Les citoyens italiens sont invités à se prononcer ce week-end sur une réforme du système judiciaire proposée par la Première ministre Giorgia Meloni, qui suscite de vives controverses. Le scrutin, qui se tiendra sur deux jours, les 22 et 23 mars, pourrait se transformer en un véritable test de popularité pour la dirigeante d'extrême droite à l'approche des élections législatives de 2027.
Cette consultation porte sur le statut des magistrats, un enjeu cher à la droite italienne depuis l'époque Berlusconi. Le gouvernement, ayant pour objectif d'améliorer l'impartialité de la justice, prône une dépolitisation de la magistrature. Cependant, l'opposition, quant à elle, accuse l'exécutif de vouloir affaiblir ce pilier essentiel de la démocratie. Si le « non » venait à l'emporter, cela représenterait un coup dur pour Meloni, d'autant plus qu'elle se retrouve devancée par la gauche dans les derniers sondages.

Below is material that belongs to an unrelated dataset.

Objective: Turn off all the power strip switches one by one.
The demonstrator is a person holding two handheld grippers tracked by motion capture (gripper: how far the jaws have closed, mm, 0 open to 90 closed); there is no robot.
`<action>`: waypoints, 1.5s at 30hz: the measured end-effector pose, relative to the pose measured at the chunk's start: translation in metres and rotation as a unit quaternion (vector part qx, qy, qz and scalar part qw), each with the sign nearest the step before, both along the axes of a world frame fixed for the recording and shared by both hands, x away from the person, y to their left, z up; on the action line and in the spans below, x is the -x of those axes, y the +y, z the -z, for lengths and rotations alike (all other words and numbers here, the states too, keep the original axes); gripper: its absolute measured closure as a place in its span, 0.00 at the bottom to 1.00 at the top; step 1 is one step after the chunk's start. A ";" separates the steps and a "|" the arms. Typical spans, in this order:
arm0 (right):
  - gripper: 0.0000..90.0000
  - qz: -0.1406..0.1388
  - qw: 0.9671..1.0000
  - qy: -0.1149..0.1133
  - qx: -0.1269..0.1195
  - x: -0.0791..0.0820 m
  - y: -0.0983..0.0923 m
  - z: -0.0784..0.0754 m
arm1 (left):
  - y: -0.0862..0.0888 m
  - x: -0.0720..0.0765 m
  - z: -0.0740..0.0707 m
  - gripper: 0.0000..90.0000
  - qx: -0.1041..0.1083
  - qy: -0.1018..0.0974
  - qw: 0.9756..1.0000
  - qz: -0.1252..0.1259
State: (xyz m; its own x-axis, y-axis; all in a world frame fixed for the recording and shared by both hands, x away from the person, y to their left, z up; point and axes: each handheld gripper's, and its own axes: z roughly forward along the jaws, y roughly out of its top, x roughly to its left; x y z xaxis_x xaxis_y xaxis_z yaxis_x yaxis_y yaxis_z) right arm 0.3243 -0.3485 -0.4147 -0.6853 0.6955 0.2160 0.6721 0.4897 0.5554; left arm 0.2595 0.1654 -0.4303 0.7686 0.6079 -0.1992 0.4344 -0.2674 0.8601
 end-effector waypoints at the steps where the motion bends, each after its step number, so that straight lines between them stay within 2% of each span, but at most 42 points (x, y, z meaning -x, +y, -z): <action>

Le climat politique étant tendu, certains experts, comme l'analyste politique Giovanni De Angelis, estiment que les résultats de ce référendum pourraient influencer le paysage électoral et le positionnement des partis. « Ce scrutin est bien plus qu'une simple réforme judiciaire, c'est un véritable indice de la santé politique du pays », déclare De Angelis.
Alors que le pays se prépare à voter, la question de l'équilibre entre justice et politique reste au cœur des débats. Le résultat de ce référendum pourrait ainsi marquer un tournant décisif pour l’avenir du gouvernement de Giorgia Meloni et de la justice en Italie.